Exercise: Tally the lines of the listing that contain the word "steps", then give the total and nothing else.

-------------------------

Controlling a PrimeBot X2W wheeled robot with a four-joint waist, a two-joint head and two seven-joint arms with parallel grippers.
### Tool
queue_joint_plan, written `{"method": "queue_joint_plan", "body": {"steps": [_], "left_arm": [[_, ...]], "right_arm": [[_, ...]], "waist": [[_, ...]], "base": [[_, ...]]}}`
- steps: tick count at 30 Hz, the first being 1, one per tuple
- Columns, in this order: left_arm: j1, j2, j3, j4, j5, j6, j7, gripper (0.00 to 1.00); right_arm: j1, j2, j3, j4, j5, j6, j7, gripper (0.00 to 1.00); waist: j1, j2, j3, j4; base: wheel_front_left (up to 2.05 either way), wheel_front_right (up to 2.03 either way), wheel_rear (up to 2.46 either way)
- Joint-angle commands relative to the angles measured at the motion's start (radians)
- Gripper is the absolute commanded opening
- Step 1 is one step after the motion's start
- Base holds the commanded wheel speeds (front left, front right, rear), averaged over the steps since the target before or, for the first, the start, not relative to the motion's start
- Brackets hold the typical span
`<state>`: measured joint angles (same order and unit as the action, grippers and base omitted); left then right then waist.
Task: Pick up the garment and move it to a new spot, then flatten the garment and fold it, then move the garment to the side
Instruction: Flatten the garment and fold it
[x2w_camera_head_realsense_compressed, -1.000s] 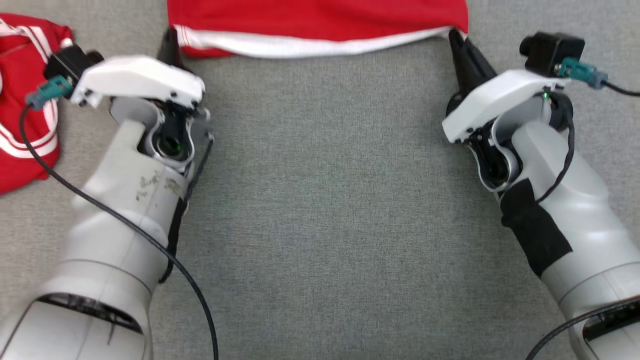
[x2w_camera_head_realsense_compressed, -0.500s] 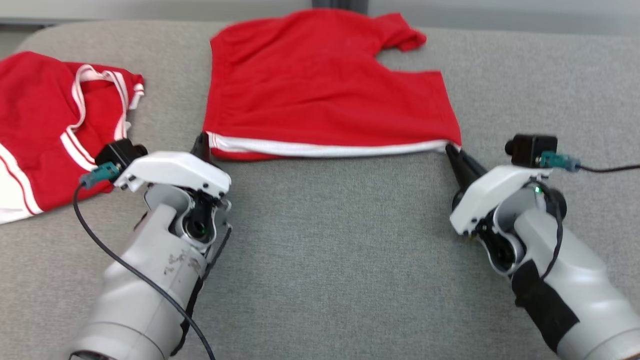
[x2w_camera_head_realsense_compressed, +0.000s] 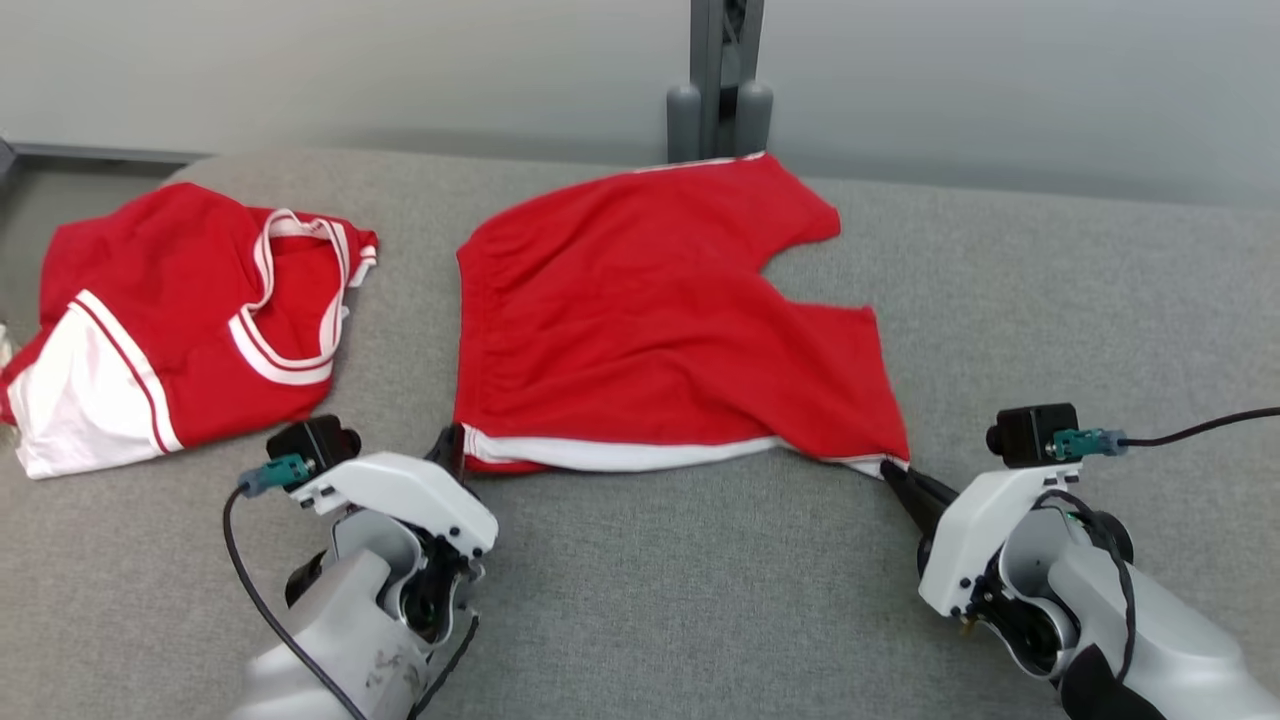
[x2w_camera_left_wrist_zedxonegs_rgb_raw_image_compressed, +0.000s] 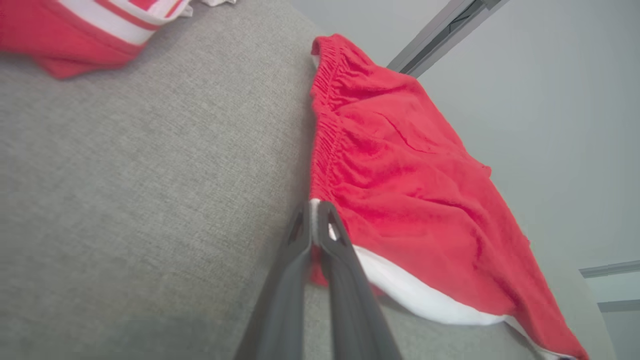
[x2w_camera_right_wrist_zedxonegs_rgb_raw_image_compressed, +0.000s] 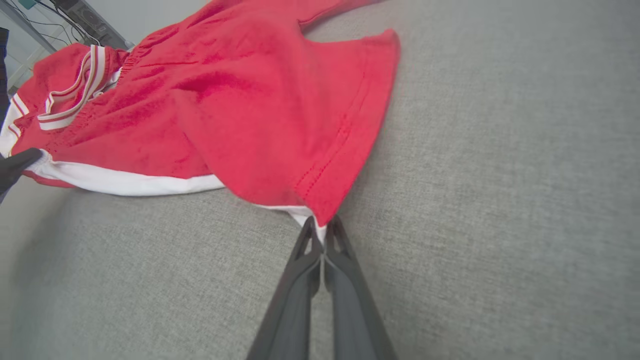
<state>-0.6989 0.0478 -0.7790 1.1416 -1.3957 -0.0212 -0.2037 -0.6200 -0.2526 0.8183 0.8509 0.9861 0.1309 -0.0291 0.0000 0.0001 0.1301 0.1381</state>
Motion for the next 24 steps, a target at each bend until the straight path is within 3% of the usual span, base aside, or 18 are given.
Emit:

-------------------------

Answer below: 4